Online, we scroll through thousands of images every day, but few have the allure of old family photo albums. Archive project What Is Your Name allows its 300,000 followers to peek through old snapshots of Russian and Soviet life, all submitted from the family albums of users on Russian social network VKontakte.
What makes these family photos different from those we see on our newsfeeds? The arrival of affordable digital cameras and the sprawling rise of social media saw an explosion of photography, but it also changed what we shoot and how we take images. Selfie-driven pictures have seen more traditional family photography — unposed, unguarded, and unfiltered — retreat and become lesser-seen.

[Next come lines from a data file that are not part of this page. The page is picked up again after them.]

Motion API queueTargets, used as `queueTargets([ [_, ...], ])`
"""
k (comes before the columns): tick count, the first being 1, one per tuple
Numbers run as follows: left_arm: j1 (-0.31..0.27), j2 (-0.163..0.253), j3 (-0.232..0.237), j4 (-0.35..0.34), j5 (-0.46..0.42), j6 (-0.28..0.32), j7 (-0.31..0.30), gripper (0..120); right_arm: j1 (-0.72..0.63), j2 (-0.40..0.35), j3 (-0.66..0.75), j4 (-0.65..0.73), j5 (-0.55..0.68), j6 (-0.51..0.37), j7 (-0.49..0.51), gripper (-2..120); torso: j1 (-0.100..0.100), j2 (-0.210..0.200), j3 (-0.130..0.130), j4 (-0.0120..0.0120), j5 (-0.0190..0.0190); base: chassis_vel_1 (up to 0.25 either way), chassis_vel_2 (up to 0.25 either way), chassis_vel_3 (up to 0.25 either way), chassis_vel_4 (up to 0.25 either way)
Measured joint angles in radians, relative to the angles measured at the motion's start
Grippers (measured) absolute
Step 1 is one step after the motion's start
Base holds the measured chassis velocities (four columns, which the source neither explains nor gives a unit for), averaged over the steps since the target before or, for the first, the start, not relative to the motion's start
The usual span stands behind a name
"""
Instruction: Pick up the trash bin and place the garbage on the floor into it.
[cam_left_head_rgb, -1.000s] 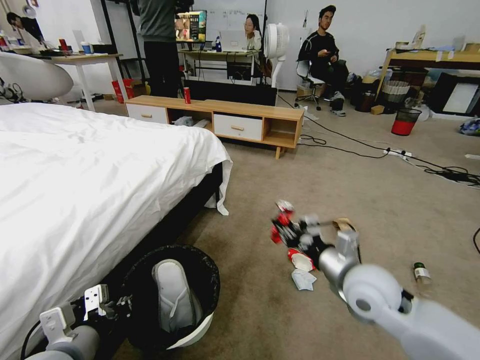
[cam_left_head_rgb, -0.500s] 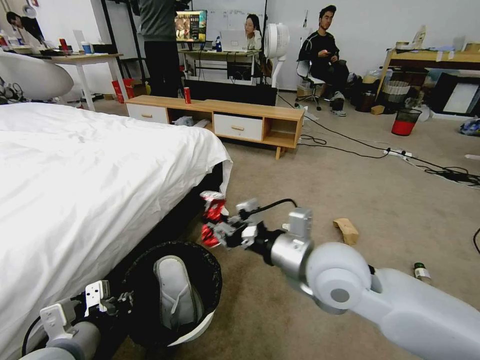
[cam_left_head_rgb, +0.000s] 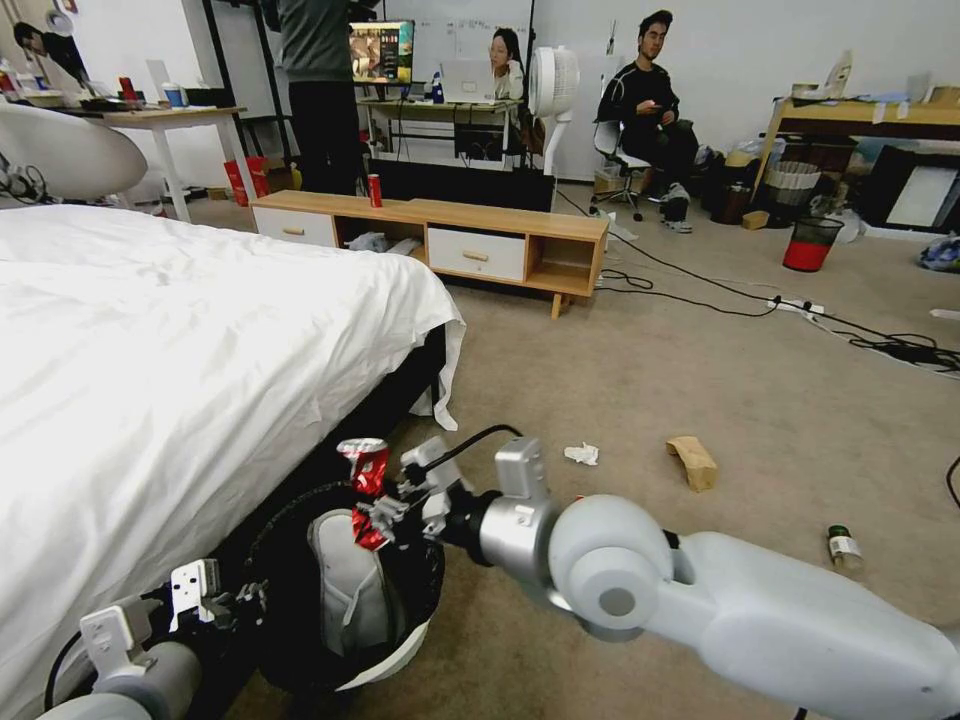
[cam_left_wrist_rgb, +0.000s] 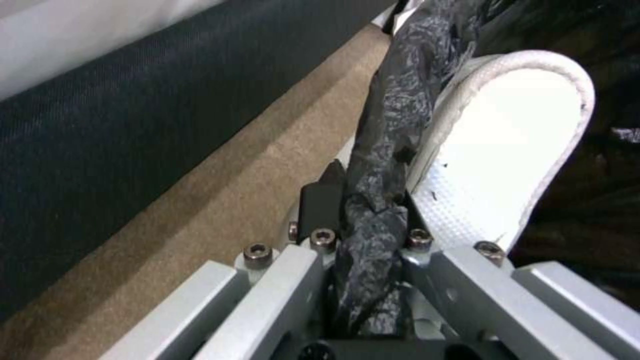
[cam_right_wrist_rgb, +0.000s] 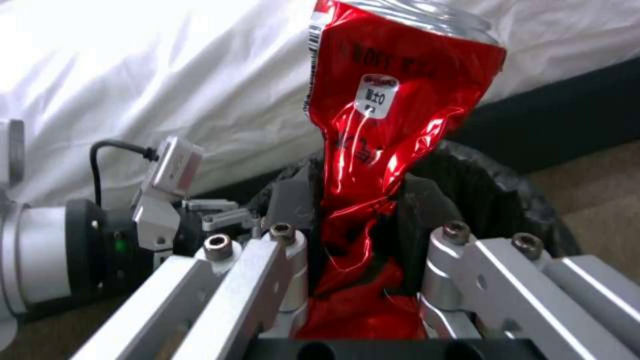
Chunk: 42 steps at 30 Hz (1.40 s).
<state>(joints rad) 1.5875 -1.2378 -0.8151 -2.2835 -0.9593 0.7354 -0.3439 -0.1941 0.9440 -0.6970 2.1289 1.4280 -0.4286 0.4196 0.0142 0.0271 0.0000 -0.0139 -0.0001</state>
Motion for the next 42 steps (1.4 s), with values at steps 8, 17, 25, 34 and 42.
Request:
queueTargets([
  [8,0.002,-0.004,-0.004,-0.007,0.0,0.0,0.001,2,0.004,0.035,-0.054,-0.042,-0.027,-0.006,0.008,19,0.0,0.0,0.0,0.0,0.0,0.0,0.0,0.0,0.0],
  [17,0.003,-0.004,-0.007,-0.008,0.0,0.0,0.001,2,0.003,0.05,-0.073,-0.062,-0.043,-0.006,0.008,19,0.0,0.0,0.0,-0.0001,0.0,0.0,0.0,0.0,0.0],
  [25,0.001,-0.004,-0.008,-0.009,-0.001,0.0,0.002,2,-0.004,0.054,-0.093,-0.08,-0.058,-0.005,0.008,20,0.0,0.0,0.0,0.0,0.0001,0.0,0.0,0.0,0.0],
  [34,0.001,-0.005,-0.009,-0.005,-0.002,0.0,0.003,2,-0.029,0.046,-0.097,-0.087,-0.087,0.001,0.008,46,0.0,0.0,0.0,-0.0001,0.0001,0.0,0.0,0.0,0.0],
  [42,0.003,-0.007,-0.009,0.0,-0.001,0.0,0.004,2,-0.042,0.043,-0.09,-0.094,-0.101,0.006,0.007,76,0.0,0.0,0.0,-0.0001,0.0001,0.0,0.0,0.0,0.0],
])
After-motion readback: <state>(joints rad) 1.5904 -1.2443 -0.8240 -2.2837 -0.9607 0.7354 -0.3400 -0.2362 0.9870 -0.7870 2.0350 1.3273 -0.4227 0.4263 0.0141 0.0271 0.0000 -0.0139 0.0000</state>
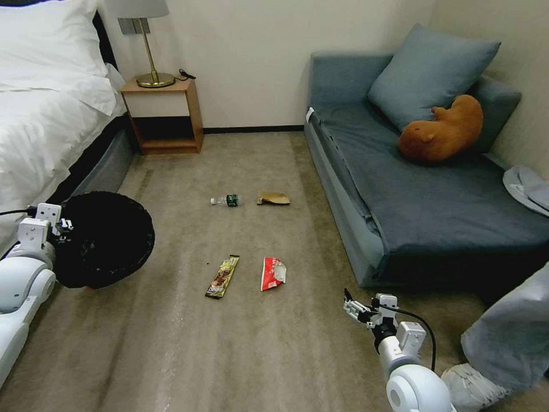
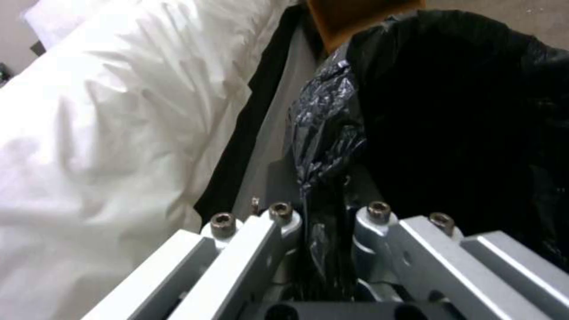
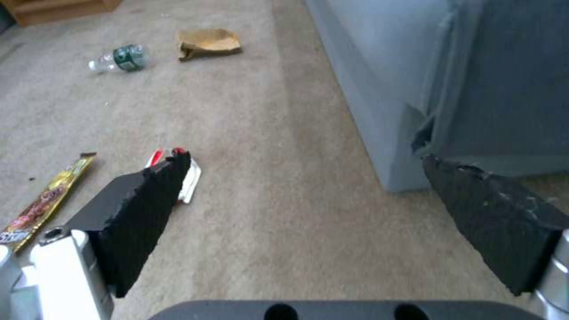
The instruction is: Pick up the trash bin, then pick up the garbage on the floor and place it into the trash bin.
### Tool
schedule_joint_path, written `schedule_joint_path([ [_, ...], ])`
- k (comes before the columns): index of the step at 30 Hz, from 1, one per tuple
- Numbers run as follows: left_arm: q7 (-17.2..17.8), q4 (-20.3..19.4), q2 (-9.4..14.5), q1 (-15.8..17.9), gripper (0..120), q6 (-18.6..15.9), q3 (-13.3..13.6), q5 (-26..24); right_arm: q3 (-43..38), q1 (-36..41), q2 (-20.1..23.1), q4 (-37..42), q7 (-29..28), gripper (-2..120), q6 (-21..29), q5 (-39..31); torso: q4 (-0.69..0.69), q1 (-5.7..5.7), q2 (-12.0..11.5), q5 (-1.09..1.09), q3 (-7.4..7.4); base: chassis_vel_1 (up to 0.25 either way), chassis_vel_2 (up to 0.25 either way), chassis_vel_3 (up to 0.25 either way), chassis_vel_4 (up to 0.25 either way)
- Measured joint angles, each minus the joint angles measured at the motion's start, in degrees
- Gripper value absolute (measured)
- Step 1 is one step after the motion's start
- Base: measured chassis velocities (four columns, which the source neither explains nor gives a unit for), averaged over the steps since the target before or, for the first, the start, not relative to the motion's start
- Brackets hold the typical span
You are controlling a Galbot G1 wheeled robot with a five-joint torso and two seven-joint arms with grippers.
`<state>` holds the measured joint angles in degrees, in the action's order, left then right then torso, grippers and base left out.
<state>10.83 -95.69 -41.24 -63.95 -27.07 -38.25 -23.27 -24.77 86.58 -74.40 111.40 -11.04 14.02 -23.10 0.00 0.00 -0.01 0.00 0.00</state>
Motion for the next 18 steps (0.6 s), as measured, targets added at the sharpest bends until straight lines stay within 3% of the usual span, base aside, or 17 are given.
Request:
schedule_joint_path([
  [18,-0.09,0.07,-0.81,-0.38,5,0.01,-0.11,1.12,3.46,-3.43,1.05,-2.60,-0.06,100,-0.01,-0.68,0.00,0.00,0.01,0.00,0.00,-0.069,0.072,0.070,-0.073],
])
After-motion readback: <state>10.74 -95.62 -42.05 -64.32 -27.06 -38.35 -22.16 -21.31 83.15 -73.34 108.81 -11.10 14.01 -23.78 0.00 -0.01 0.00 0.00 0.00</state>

Daniil Maksyukov, a streetstyle photographer from Nizhniy Novgorod, set up What Is Your Name in 2014 as a direct answer to that shift. “I realised that I’d only taken a handful of family photos in 10 years. The files were scattered between my laptop, flash drive, and smartphone, unlike earlier images, which were organised neatly into a family archive. When I see my childhood photos, it feels almost like it’s only thanks to them that I remember my early years at all,” Maksyukov told The Calvert Journal.
Most of the images submitted by strangers to What Is Your Name can be split into three main categories. There are nostalgic pictures of parents’ weddings and honeymoons, and a high volume of awkward childhood shots, usually with significant meme-making potential, that are shared for fun. There are also chronicles of military service, and in particular, demobilisation albums. This peculiar genre thrived in the USSR: each group of men undertaking military service was paired with a chronicler and painter, who compiled these souvenir photo albums, often complete with calligraphy and decoration.
Other Soviet-era symbols also make constant appearances in What Is Your Name, including the ubiquitous red carpet wall hanging. Maksyukov’s favourite pictures aren’t common or familiar attributes of daily life, but those which capture special celebrations: wedding photos or holiday snaps that show parents and grandmothers in ways their children have rarely seen them.
For Maksyukov, family archives provide a cultural and anthropological adventure. He claims that every decade has its own particular fashion to it: jumpsuits mark the 90s, while photos from the 50s usually feature formal coats and hats. Busy backgrounds began to appear in the late 80s, as portable cameras became more accessible, moving photography away from clean studio backdrops. “Studio portraits look timeless; it’s only clothes that subjects are wearing that might reveal a particular date or era,” Maksyukov explains. “Point and shoot cameras, due to their wider lens angle, include more background details and objects in the shot, providing more evidence of their time.”
But beyond spotlighting hairstyles, interiors, and fashion of their era, Maksyukov also believes these archive images reveal the connections and rituals many of us have lost. “In the USSR, photo clubs and schools were all readily available, and most camera aficionados had dark rooms at home. Naturally, these photographers put family life in the centre of their practice. I think it explains the high quality of family archives during that time,” Maksyukov explains.
Today, Maksyukov worries that photography is too fast-paced — and that a photo has value only if it’s shared on Instagram Stories.” In the mid 00s, people in Russia still uploaded family photos, mainly from holidays, onto social media. Now, in the selfie-era, family photos are hardly ever shared. Some people don’t post images of their relatives online due to fear of frauds or scams, [but it’s also as if] it’s only your personal experience that counts on social media,” he says. It’s for this reason that time spent with his own family’s photographs, usually with his grandfather, has become so valuable. “As soon as we’ve swapped news, inevitably there comes a moment where one of us suggests, ‘let’s look at photographs!’, Maksyukov says.
In future, he plans to expand What is Your Name by tracking down and developing discarded old films found at flea-markets or on eBay, hopefully locating the families pictured within and interviewing them. But for now, the photographer’s latest passion is pre-revolutionary archives. “When you stumble upon these images on the Internet, they feel alien, as if they’ve stepped down from history books,” Maksyukov says. “But when our followers share them, I have goosebumps, as in, gosh! These people were real! That’s how they used to dress and smile. It feels more personal.”